No matter how well-designed, well-researched, and well-implemented any given product or experience is, it will never work for 100% of people. This is true for health interventions, consumer products, financial services, you name it. And while it sounds pessimistic to say that, the reason why is both obvious and (at least to me) interesting: Everybody is different.
Psychology is not a magic bullet for creating engaging or effective experiences. I think of it as a way to apply science to improve the odds that whatever you create will work for its target audience. A key aspect of any design process is understanding the end users, ideally through research, so that your design can be targeted to their needs and wants. You may be lucky enough to work on a project that hits a huge swathe of the population–for example, products like Netflix or Amazon are used by all sorts of people–but that swathe will never be 100%.

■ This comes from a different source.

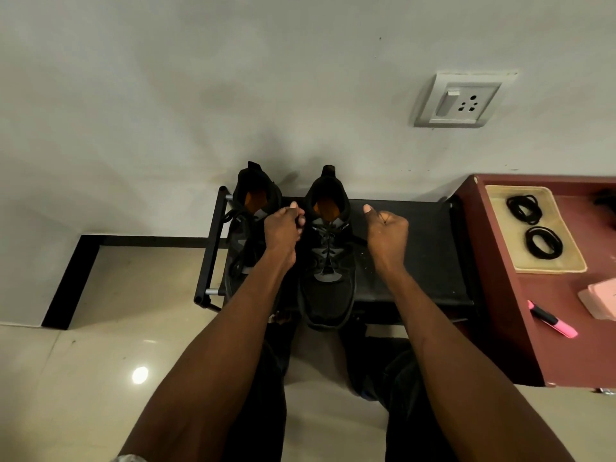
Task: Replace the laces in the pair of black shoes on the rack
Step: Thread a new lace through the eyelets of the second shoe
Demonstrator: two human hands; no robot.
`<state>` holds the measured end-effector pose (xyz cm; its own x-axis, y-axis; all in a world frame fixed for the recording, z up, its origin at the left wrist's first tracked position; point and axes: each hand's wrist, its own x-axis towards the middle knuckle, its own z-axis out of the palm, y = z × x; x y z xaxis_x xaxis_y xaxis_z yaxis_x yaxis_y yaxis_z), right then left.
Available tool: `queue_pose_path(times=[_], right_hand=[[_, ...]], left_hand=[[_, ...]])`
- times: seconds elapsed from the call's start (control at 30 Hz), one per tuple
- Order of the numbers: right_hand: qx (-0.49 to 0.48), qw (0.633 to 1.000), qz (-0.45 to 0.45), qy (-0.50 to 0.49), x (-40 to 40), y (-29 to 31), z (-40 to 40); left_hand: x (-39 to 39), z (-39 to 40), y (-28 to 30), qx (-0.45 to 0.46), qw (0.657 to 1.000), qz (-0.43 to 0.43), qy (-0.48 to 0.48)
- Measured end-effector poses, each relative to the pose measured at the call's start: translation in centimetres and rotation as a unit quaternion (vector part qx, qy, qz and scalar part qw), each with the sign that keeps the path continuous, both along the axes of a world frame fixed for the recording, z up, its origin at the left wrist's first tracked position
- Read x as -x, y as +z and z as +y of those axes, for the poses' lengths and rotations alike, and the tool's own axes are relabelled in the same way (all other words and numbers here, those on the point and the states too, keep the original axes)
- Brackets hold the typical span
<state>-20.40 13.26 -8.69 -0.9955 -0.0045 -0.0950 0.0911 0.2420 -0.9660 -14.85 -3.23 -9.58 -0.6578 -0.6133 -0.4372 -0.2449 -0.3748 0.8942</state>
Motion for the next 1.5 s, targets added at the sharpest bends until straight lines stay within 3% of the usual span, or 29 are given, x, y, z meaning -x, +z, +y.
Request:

I was reminded of this reading Flow: The Psychology of Optimal Experience by Mihaly Csikszentmihalyi. He talks about how work can be reconsidered to emphasize positive challenges, turning labor into a source of enjoyment and even happiness. But he cautions:
It would be erroneous to expect that if all jobs were constructed like games, everyone would enjoy them. Even the most favorable external conditions do not guarantee that a person will be in flow. Because optimal experience depends on a subjective evaluation of what the possibilities for action are, and of one’s own capacities, it happens quite often that an individual will be discontented with even a potentially great job.
All of which brings me back to another theme of my research and approach: You have to be authentically yourself if you want to be happy and effective in your life. Everybody is different. As designers, we need to know that nothing we build will work for everyone. As users, we need to know that not every product will work for us. The secret is to know yourself and your user well enough to make the right match.